Não voltará nunca mais a canção sentimental que CASUALMENTE em Havana ouviste cantar,Manuela, ex-futura MOÇA DOS SONHOS, seu vestido se partiu e o rosto já não era o seu, torceu o narizinho da curitiboca Coxa Amante, que pra casa não leva DESAFOROS e que em horas vagas os lábios delicados roguem pragas por aí, em DUETO com a impichada: Danem-se os autos, os dogmas, os búzios, ciganas, profetas, se dane o evangelho e todos orixás, serás o meu amor, a minha paz…

Você, que nos anos trevosos da ditadura militar era tão parecido conosco, GENTE HUMILDE, que pulava fogueira nas festas de São João e corria pra ver A BANDA passar, mandou tudo à merda, chutou o balde do PEDRO PEDREIRO, espantando um alegre SABIÁ que gorjeava à sombra de uma palmeira que já morreu, provocando a (des)CONSTRUÇÃO de toda sua bela história.
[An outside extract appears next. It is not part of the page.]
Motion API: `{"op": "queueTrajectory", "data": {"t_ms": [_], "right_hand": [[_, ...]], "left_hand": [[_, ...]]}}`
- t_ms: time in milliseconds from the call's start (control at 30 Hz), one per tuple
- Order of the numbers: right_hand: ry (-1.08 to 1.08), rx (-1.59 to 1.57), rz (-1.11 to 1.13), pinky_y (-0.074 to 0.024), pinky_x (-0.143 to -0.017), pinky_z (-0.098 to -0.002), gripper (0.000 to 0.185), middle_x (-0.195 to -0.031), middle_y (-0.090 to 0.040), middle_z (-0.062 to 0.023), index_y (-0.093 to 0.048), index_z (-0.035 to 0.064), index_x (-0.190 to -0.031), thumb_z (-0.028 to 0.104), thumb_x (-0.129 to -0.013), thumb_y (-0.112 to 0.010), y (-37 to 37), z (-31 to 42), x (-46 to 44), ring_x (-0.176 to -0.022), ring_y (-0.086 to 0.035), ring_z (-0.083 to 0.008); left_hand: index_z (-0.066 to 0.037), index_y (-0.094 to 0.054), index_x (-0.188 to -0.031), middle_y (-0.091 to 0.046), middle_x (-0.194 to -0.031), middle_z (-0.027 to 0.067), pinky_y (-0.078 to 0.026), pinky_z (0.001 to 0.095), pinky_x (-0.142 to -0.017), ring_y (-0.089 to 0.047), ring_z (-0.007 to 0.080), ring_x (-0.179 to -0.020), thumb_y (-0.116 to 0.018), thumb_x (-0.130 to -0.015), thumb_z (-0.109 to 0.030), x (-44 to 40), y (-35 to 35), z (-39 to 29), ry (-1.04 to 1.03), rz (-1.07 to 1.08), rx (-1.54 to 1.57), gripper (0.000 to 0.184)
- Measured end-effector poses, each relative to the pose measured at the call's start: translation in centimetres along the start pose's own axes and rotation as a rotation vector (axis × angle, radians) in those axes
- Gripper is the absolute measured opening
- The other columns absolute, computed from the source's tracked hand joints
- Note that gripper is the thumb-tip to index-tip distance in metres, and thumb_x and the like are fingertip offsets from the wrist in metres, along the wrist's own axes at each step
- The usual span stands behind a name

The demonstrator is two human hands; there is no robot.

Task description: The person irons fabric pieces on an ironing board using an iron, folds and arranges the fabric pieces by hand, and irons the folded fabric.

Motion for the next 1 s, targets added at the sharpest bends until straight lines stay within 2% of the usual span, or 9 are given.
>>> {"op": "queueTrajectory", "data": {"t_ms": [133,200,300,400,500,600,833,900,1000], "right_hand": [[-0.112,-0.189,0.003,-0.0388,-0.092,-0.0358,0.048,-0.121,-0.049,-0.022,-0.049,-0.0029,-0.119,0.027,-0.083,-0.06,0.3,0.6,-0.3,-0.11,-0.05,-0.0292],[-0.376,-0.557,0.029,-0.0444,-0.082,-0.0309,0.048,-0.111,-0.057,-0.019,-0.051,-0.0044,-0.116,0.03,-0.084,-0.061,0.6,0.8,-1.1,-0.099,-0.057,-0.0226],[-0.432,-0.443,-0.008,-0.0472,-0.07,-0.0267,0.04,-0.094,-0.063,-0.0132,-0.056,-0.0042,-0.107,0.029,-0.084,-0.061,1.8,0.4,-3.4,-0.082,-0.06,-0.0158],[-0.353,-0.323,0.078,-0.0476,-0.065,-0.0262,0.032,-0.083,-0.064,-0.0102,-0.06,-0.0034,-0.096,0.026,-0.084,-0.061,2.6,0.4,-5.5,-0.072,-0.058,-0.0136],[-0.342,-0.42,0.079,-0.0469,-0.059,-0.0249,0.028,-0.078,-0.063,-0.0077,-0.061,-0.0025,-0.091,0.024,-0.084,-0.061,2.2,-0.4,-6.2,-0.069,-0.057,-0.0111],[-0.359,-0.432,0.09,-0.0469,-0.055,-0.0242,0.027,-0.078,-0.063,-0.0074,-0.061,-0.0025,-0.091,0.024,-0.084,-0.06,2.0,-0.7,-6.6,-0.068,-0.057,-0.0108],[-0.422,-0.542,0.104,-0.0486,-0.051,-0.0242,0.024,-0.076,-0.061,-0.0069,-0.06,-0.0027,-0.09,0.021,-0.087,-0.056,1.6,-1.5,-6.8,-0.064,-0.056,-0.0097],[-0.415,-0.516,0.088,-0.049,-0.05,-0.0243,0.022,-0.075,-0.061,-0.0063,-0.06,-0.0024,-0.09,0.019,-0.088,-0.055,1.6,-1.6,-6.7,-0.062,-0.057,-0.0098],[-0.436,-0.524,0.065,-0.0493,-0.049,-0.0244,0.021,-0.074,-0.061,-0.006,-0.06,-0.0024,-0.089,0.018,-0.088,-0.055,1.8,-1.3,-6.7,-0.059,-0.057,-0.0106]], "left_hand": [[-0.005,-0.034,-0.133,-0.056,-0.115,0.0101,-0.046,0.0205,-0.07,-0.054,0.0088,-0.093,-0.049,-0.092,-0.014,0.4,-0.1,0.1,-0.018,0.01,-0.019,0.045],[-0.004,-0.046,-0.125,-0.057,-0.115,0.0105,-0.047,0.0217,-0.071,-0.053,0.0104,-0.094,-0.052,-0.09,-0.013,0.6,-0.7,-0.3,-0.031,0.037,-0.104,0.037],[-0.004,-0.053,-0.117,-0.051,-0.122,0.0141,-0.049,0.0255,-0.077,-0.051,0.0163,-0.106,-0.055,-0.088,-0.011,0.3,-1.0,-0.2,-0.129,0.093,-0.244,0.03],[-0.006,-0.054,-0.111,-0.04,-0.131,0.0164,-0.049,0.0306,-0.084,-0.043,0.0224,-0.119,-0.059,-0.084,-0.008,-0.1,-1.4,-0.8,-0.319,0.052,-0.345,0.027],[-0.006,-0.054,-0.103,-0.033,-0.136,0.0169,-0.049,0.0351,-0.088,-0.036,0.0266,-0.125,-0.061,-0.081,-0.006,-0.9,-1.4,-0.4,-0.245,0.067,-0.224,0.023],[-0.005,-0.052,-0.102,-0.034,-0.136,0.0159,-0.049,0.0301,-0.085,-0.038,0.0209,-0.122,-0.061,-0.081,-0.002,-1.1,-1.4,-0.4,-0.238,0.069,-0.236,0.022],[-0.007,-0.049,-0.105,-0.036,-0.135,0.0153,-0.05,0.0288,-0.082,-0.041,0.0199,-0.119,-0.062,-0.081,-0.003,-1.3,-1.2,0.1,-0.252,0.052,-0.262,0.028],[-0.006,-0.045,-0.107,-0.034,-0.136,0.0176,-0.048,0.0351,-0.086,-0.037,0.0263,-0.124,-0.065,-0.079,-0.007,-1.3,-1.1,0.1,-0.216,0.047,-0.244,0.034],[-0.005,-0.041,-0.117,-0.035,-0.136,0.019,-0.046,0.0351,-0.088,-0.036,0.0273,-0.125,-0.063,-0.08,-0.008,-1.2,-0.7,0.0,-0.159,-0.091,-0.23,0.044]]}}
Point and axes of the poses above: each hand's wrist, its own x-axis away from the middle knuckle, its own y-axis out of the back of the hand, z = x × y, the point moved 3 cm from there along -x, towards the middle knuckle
E agora, O QUE SERÁ? Os nervos estão À FLOR DA TERRA? Afasta esse CÁLICE e me responda, firmemente, OLHOS NOS OLHOS, que poderes tem aquele demo, já não tão barbudo, cada vez mais mentiroso que aparece nesse RETRATO EM BRANCO E PRETO, com semblante de um Judas arrependido que estuprou TERESINHA, violentou BÁRBARA,depenou LOLA e jogou pedras na GENI, na Nação Brasileira numa sórdida e escura NOITE DOS MASCARADOS, e a indelével TATUAGEM encravou-se nos escaninhos do poder e dali não quer sair nem QUANDO O CARNAVAL CHEGAR? Será que algum dia isso tudo VAI PASSAR?

Naquela noite de sábado, 7 de abril, JOÃO E MARIA, todas as ANNAs DE AMSTERDAM, todas as MULHERES DE ATENAS, ANGÉLICA, LUIZA, BEATRIZ e mesmo JANUÁRIA, “que malvada se peteia e não escuta quem apela”, agora deseja todo homem,toda mulher, todo operário, gente humilde e trabalhadora que por ali passa,DEUS LHE PAGUE, porque todos sabemos, a povo sabe quem bancou o cachê para a compra de seu luxuoso apartamento em Paris, a cobertura do Julinho da Adelaide.E“eu bem que mostrei a ela, o tempo passou na janela, só CAROLINA não viu”…

*Codinome de Chico Buarque de Holanda para compor letras que seriam alvo da Censura Federal nos anos do Regime Militar no Brasil.

As palavras em negrito e letras maiúsculas referem-se aos títulos das músicas compostas por Chico Buarque de Holanda; as palavras entre aspas e em itálico ~pertencem a versos de cada um desses títulos.